Mais « rattraper le retard n’est pas suffisant, il faut donner à Mayotte l’élan qu’il lui faut pour se développer dans son bassin maritime », a souligné Mme Girardin, soulignant le « bras de fer actuel que mène le ministre des Affaires étrangères Jean-Yves Le Drian avec les Comores, pour que nos voisins acceptent la reconduite à la frontière des Comoriens illégalement présents à Mayotte ».

Selon elle, « il y a à peu près entre 60 et 80 personnes qui arrivent chaque jour à Mayotte ».

– « Bouc-émissaire » –

Pour apaiser les Mahorais, les autorités françaises avaient multiplié début avril les expulsions de ces Comoriens sans papiers. Mais Moroni, qui revendique toujours la souveraineté sur Mayotte, a riposté en refusant de laisser revenir sur son territoire ses citoyens refoulés.

Pour le député LR Mansour Kamardine, « Mayotte et plus largement la France, servent aux autorités comoriennes de bouc-émissaire pour dissimuler leurs difficultés à offrir un avenir meilleur aux populations des trois îles qui composent l’Union des Comores », a-t-il dénoncé dans un communiqué.

Une situation qui a ravivé la colère des Mahorais, dont certains n’hésitent plus depuis plusieurs semaines à chasser eux-mêmes les clandestins, lors d’opérations d’expulsions plus ou moins violentes (« décasages »).

« On n’encourage pas les décasages, mais il risque d’y en avoir de plus en plus », a averti vendredi l’un des porte-parole du mouvement social, Salim Nahouda, de la CGT Mayotte.
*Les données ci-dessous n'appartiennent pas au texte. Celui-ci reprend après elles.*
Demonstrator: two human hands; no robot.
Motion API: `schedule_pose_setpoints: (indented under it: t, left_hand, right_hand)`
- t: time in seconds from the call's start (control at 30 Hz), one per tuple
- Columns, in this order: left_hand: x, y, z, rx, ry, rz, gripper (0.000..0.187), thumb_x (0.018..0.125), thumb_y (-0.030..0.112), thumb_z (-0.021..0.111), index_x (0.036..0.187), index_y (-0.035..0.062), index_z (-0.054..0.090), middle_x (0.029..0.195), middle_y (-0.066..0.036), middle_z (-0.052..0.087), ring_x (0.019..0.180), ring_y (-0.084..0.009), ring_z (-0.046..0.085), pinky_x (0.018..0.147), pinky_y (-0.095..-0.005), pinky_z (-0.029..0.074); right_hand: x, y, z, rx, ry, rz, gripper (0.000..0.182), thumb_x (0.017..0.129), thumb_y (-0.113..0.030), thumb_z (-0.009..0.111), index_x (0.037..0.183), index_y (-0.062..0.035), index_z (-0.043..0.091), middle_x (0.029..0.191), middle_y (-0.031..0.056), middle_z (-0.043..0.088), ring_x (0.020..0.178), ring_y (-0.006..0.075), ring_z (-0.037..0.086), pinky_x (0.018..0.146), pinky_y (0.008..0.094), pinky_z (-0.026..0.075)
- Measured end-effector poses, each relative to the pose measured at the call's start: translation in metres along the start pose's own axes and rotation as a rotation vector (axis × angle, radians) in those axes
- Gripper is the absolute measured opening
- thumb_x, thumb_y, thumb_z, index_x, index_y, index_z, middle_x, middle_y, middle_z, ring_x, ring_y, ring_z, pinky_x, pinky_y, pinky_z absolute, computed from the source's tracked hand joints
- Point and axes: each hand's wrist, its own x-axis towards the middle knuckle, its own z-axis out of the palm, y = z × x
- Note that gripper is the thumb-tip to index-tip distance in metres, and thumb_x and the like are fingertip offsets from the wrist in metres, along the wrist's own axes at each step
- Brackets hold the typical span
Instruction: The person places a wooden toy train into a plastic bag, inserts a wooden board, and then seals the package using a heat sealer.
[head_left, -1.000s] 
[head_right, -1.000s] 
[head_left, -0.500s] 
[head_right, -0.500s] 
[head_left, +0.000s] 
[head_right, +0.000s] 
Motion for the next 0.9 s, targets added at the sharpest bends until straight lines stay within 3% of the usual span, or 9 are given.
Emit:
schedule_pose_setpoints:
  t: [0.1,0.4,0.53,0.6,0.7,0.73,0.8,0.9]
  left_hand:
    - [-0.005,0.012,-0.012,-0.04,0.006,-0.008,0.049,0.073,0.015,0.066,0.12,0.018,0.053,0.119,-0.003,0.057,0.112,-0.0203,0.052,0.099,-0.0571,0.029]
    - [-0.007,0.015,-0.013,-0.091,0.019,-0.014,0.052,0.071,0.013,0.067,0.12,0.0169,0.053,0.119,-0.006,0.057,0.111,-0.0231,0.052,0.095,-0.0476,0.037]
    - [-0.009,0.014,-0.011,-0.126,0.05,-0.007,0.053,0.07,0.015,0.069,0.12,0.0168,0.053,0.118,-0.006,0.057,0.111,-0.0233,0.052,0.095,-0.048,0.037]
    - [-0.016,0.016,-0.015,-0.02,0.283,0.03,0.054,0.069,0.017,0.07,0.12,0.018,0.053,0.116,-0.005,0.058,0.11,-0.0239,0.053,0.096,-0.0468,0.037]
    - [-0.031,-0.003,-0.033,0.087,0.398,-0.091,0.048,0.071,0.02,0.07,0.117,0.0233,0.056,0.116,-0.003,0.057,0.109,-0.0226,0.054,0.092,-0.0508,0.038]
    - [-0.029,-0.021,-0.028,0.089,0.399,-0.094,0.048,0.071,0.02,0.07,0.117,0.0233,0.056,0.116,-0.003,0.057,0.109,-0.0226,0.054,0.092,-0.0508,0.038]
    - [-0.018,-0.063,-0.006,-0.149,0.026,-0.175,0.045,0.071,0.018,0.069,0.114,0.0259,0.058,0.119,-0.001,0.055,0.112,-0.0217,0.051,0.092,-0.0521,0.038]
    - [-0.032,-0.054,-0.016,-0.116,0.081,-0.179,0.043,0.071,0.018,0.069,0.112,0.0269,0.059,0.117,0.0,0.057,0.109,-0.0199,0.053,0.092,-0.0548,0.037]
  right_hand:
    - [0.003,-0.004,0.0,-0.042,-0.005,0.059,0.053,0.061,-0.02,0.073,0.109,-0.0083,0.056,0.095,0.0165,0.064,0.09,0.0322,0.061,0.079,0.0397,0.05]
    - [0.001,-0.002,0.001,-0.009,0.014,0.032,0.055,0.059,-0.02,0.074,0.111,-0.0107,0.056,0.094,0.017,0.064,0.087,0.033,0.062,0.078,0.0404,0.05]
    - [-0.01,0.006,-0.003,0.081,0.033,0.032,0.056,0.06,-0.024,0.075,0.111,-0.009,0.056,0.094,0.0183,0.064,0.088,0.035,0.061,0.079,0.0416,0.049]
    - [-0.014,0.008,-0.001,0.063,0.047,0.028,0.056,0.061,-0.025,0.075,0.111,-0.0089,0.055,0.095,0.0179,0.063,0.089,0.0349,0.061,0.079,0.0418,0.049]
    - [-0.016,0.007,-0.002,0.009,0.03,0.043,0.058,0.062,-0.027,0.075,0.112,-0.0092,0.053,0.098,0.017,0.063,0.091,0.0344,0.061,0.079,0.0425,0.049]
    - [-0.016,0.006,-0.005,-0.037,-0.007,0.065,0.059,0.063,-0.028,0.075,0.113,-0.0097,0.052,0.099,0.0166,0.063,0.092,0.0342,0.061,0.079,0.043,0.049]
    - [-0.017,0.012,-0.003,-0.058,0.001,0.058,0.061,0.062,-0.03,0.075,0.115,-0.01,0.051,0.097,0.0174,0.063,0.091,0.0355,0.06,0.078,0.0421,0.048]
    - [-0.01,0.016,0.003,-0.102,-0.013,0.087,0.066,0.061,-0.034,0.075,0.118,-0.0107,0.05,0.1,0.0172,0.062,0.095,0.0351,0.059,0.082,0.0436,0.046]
Des tensions attisées également par les rumeurs d’un projet en catimini des gouvernements français et comoriens de constituer une Communauté de l’archipel des Comores qui inclurait Mayotte et les 3 autres îles comoriennes indépendantes (La Grande Comore, Anjouan et Mohéli).

Une manifestation a rassemblé jeudi plusieurs centaines de personnes contre ce projet, malgré les dénégations du gouvernement français affirmant qu’il était « sans fondement ».

Pour M. Nahouda, la population mahoraise « n’est pas prête à écouter les promesses de la ministre ». « Si la question de l’immigration n’est pas réglée, les mesures sociales, comme des logements sociaux supplémentaires, des classes supplémentaires, ou un renfort de l’hôpital, ne seront pas écoutées, car les Mahorais se disent qu’ils n’en seront pas les premiers bénéficiaires ».